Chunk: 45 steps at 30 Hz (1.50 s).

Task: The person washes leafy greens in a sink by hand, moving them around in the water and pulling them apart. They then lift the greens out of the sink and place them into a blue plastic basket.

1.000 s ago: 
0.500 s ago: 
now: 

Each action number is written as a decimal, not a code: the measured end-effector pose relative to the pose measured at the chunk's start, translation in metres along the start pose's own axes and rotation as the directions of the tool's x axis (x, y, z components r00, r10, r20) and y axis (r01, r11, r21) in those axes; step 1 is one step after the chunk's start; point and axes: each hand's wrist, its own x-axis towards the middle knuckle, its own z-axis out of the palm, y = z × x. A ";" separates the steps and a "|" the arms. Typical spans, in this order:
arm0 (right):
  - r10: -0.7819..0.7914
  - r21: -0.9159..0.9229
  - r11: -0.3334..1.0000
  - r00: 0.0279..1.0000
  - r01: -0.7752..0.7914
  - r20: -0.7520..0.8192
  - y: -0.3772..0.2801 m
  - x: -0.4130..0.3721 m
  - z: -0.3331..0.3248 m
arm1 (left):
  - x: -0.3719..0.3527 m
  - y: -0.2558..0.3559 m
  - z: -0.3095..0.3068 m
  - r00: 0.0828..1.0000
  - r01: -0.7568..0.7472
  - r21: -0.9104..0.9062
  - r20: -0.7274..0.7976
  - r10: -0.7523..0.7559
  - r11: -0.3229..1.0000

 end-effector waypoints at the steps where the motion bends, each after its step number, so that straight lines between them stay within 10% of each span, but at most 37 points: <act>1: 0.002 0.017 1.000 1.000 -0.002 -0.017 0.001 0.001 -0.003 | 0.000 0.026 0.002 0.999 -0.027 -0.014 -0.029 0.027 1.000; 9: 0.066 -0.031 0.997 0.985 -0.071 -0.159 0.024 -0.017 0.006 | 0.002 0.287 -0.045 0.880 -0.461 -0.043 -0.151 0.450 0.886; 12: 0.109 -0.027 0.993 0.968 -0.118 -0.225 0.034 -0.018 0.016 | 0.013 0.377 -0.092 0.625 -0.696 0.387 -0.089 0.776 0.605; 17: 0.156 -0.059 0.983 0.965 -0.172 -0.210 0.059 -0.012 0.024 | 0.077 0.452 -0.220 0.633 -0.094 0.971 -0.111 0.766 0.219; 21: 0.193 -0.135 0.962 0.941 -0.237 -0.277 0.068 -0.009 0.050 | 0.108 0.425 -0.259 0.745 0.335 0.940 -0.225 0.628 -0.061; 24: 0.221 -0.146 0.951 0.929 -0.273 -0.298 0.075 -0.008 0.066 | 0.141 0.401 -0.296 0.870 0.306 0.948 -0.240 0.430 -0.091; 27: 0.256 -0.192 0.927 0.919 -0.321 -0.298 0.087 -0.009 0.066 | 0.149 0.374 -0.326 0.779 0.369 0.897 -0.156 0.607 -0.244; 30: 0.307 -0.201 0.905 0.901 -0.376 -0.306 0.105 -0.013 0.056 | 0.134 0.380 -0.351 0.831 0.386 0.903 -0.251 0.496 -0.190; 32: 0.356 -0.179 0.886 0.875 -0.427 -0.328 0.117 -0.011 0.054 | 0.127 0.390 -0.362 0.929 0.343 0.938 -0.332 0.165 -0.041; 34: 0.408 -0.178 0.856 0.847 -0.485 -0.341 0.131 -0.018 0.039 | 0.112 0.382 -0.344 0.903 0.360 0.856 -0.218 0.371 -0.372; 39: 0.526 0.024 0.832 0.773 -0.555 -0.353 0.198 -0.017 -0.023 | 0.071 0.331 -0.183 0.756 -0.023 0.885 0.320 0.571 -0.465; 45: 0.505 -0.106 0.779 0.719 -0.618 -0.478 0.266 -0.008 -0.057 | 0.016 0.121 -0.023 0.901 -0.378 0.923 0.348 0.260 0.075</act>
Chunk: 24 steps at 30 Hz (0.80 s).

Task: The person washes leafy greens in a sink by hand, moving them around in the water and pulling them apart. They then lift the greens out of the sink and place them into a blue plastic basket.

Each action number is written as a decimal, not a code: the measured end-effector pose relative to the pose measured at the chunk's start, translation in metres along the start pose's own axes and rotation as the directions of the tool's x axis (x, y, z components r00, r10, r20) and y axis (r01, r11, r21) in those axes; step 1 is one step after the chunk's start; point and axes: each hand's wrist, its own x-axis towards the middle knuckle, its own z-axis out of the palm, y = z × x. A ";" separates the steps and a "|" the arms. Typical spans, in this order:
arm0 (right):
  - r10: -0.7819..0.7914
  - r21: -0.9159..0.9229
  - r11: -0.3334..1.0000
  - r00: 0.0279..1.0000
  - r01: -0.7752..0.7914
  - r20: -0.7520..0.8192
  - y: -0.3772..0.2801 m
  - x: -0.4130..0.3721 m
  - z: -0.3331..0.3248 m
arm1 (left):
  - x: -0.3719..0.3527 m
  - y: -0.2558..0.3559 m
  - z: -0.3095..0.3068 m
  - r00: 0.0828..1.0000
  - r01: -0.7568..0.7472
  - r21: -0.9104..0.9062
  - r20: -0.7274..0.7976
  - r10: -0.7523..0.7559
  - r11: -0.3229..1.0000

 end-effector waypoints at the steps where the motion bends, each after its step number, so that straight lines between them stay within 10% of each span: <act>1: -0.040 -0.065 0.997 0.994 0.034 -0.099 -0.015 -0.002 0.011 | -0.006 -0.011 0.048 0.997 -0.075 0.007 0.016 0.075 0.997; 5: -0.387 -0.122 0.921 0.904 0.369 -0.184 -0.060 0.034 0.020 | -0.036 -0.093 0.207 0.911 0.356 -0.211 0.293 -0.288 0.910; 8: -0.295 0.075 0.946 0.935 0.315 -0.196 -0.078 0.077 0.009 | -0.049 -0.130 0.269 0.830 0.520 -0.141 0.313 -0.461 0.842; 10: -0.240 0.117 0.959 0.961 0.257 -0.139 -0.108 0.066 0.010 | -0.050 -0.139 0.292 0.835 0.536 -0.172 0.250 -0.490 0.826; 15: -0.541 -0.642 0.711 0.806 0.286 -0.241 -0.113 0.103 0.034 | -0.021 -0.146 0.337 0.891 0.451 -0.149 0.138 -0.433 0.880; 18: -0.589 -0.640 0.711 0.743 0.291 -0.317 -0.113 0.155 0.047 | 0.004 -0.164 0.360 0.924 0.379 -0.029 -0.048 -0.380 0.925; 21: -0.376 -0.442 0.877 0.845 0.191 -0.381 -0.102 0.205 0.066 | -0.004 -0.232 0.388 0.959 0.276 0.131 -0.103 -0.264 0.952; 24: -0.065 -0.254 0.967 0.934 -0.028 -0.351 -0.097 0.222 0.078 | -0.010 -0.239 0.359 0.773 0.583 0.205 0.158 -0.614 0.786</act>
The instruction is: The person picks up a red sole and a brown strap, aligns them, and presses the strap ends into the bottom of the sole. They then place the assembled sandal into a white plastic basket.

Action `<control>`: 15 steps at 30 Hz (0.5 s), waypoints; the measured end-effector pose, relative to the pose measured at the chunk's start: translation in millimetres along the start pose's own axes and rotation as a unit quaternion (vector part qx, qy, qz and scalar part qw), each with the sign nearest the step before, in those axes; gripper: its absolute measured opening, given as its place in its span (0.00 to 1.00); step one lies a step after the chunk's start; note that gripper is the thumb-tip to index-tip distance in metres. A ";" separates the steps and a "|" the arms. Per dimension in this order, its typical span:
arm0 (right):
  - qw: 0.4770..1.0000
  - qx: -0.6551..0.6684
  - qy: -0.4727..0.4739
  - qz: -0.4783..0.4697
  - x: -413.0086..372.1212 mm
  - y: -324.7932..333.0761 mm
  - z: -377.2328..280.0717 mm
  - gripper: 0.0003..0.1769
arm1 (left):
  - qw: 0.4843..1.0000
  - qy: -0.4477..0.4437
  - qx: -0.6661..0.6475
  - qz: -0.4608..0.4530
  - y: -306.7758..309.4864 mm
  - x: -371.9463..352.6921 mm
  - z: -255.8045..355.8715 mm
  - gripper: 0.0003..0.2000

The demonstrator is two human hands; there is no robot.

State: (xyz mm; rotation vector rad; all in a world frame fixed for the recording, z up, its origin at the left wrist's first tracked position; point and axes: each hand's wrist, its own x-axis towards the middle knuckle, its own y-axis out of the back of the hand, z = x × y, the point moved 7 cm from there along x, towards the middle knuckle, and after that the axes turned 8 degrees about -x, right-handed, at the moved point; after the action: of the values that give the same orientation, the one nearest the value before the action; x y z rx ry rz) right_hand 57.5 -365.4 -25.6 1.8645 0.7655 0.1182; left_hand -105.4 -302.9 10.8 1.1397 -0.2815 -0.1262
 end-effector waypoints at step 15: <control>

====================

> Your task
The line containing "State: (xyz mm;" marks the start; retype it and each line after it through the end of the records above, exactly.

> Result for this task
State: (xyz mm; rotation vector rad; all in a world frame fixed for the recording, z up, its origin at the left wrist's first tracked position; point and axes: each hand's wrist, its own x-axis towards the middle knuckle, its own y-axis out of the back of the hand, z = x × y, the point moved 7 cm from there along x, towards the middle knuckle, and after that the axes turned 8 degrees about -x, right-handed, at the moved point; after the action: of the values that give the same orientation, the one nearest the value before the action; x y z rx ry rz) right_hand 57.5 -365.4 -25.6 1.8645 0.7655 0.1182; left_hand -105.4 -302.9 10.8 1.1397 -0.2815 -0.1262
 end-effector waypoints at step 15: <control>

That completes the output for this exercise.